Brief
Lift out each line of the data that holds "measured".

Source data
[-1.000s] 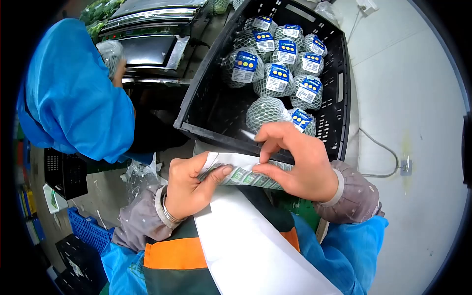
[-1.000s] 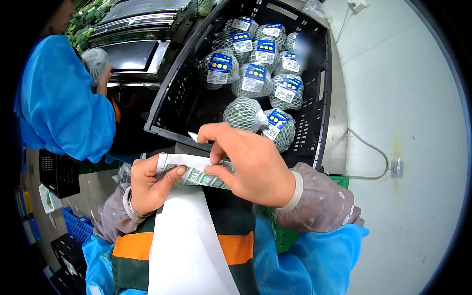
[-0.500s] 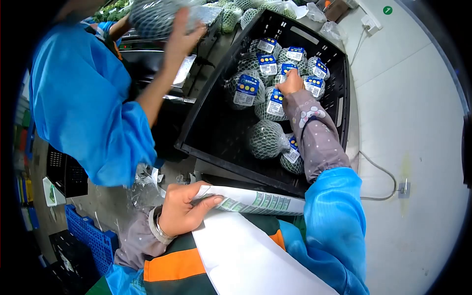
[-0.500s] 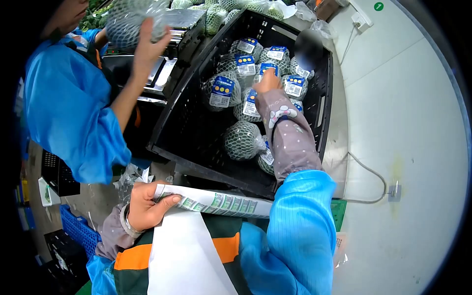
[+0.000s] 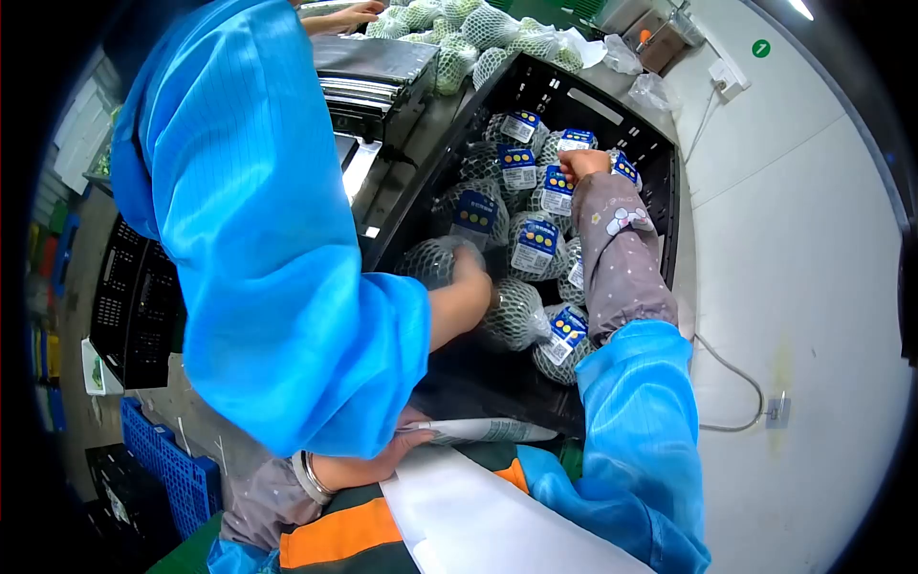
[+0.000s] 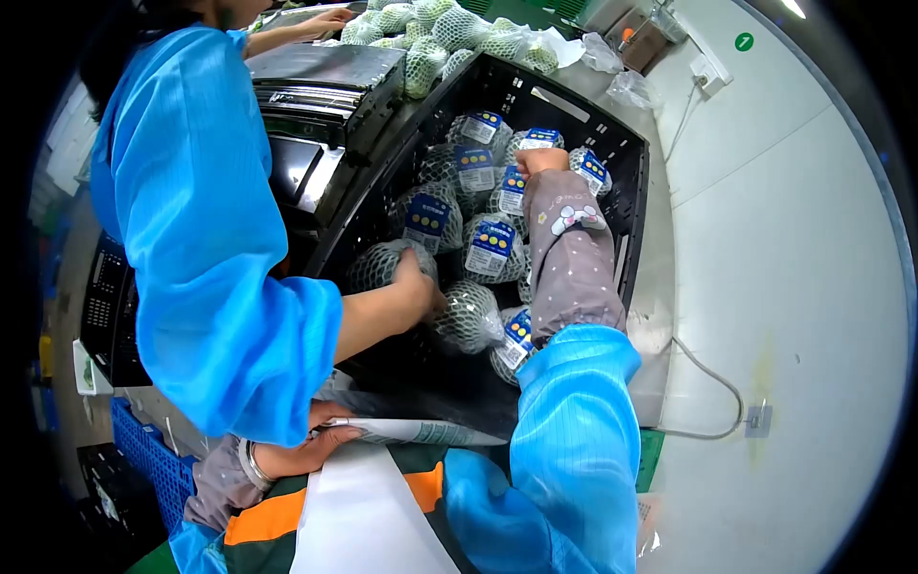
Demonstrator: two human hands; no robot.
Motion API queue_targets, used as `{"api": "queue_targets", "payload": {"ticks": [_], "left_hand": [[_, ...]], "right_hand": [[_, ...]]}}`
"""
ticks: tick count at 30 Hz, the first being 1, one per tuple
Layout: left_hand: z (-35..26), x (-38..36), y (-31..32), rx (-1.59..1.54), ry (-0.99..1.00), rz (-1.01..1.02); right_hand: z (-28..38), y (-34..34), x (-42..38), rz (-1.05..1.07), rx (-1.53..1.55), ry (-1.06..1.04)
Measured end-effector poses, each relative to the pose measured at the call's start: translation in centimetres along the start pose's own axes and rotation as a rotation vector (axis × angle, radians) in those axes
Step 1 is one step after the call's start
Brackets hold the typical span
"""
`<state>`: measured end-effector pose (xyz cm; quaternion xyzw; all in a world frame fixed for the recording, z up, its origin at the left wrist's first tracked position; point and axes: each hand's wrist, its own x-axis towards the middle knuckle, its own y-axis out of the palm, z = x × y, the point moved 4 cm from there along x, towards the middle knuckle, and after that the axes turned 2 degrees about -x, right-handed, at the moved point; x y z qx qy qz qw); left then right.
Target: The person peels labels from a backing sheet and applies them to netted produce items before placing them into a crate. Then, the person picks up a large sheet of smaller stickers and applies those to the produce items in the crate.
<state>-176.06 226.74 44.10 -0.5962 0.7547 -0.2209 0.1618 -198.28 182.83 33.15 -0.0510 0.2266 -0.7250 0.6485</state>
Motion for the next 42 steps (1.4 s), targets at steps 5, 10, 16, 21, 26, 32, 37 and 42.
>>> {"api": "queue_targets", "payload": {"ticks": [5, 10, 16, 21, 26, 32, 37, 42], "left_hand": [[1.4, -0.3, 0.4, -0.071, 0.017, -0.069], [1.6, -0.8, 0.1, 0.007, -0.039, -0.14], [4.5, -2.1, 0.6, 0.121, -0.005, -0.229], [5.4, -2.6, 1.3, -0.014, 0.02, -0.171], [2.2, -0.9, 0.1, -0.277, 0.116, -0.099], [2.1, -1.8, 0.3, -0.272, 0.164, -0.107], [3.4, -2.3, 0.8, -0.481, 0.088, -0.119], [2.7, -2.8, 0.1, -0.424, 0.204, -0.115]], "right_hand": [[-0.4, 0.8, 1.0, 0.055, -0.245, -0.13], [0.2, -0.4, 0.9, -0.365, -0.835, -0.635], [6.8, -2.8, -12.3, 0.282, -0.305, -0.707], [9.7, -9.0, -30.1, 0.598, -0.207, -0.48], [5.6, -6.1, -39.4, 0.826, -0.275, -0.8], [2.7, -5.4, -42.7, 0.557, -0.284, -0.756], [2.5, -6.0, -45.8, 0.207, -0.496, -1.27], [2.5, -6.4, -44.8, 0.395, -0.065, -0.545]]}}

Result
Measured end-effector poses, each relative to the pose measured at the call's start: translation in centimetres along the start pose's own axes and rotation as a rotation vector (axis × angle, radians) in those axes
`<state>`: measured end-effector pose (xyz cm; quaternion xyzw; all in a world frame fixed for the recording, z up, its origin at the left wrist's first tracked position; point and axes: each hand's wrist, its own x-axis towards the middle knuckle, its own y-axis out of the palm, z = x × y, the point moved 4 cm from there along x, towards the middle knuckle, and after that the axes turned 2 degrees about -x, right-handed, at the moved point; x y z qx qy qz qw); left then right.

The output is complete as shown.